## WHAT IS BEING ASKED
Would you copy the material below word for word, beginning with its first line and ending with the line that contains "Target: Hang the"?

## SOURCE DATA
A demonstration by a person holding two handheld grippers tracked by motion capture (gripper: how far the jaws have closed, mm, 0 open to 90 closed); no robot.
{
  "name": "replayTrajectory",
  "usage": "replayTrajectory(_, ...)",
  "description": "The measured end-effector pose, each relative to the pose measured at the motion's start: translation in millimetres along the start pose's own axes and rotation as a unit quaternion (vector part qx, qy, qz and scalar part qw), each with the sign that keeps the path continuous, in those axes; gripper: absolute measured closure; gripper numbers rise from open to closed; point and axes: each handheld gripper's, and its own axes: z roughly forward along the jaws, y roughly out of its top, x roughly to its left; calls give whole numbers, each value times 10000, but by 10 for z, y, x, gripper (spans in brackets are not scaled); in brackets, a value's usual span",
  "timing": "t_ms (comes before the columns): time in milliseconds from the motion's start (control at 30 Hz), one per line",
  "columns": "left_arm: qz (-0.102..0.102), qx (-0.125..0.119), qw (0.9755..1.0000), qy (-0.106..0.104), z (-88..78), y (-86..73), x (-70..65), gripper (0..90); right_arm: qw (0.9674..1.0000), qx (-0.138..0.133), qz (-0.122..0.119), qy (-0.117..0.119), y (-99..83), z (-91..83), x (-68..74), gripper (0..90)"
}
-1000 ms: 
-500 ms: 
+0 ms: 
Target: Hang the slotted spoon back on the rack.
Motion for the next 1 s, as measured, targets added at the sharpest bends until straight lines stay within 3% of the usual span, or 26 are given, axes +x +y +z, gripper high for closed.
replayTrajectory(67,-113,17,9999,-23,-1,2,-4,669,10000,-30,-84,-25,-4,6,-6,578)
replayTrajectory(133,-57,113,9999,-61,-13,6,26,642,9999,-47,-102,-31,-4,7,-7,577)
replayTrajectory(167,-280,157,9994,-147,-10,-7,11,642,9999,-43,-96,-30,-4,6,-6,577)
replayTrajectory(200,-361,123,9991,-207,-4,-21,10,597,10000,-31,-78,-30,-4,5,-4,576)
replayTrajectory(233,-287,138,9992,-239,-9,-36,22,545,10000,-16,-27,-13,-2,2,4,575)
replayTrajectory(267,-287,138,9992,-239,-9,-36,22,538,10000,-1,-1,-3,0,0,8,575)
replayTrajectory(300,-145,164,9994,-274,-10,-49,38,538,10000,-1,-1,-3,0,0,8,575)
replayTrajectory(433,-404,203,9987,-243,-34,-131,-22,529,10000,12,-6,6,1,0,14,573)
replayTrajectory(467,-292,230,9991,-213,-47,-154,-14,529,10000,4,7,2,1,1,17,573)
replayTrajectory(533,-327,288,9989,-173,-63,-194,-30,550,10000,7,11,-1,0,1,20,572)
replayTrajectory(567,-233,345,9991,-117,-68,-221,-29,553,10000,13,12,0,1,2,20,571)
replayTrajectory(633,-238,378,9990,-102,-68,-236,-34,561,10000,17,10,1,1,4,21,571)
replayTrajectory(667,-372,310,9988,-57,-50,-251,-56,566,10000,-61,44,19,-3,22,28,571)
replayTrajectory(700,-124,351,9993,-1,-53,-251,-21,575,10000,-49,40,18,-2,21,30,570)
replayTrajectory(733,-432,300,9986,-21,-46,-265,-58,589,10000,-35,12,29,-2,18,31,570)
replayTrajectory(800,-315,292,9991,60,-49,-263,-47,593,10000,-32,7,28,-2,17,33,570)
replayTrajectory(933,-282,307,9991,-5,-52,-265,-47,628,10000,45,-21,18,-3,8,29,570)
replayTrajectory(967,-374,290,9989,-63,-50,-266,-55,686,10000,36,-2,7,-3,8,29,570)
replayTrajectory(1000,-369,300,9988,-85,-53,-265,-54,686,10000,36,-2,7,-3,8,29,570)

## WRITTEN RESPONSE
A demonstration by a person holding two handheld grippers tracked by motion capture (gripper: how far the jaws have closed, mm, 0 open to 90 closed); no robot.
{
  "name": "replayTrajectory",
  "usage": "replayTrajectory(_, ...)",
  "description": "The measured end-effector pose, each relative to the pose measured at the motion's start: translation in millimetres along the start pose's own axes and rotation as a unit quaternion (vector part qx, qy, qz and scalar part qw), each with the sign that keeps the path continuous, in those axes; gripper: absolute measured closure; gripper numbers rise from open to closed; point and axes: each handheld gripper's, and its own axes: z roughly forward along the jaws, y roughly out of its top, x roughly to its left; calls give whole numbers, each value times 10000, but by 10 for z, y, x, gripper (spans in brackets are not scaled); in brackets, a value's usual span",
  "timing": "t_ms (comes before the columns): time in milliseconds from the motion's start (control at 30 Hz), one per line",
  "columns": "left_arm: qz (-0.102..0.102), qx (-0.125..0.119), qw (0.9755..1.0000), qy (-0.106..0.104), z (-88..78), y (-86..73), x (-70..65), gripper (0..90); right_arm: qw (0.9674..1.0000), qx (-0.138..0.133), qz (-0.122..0.119), qy (-0.117..0.119), y (-99..83), z (-91..83), x (-68..74), gripper (0..90)"
}
-1000 ms: 
-500 ms: 
+0 ms: 
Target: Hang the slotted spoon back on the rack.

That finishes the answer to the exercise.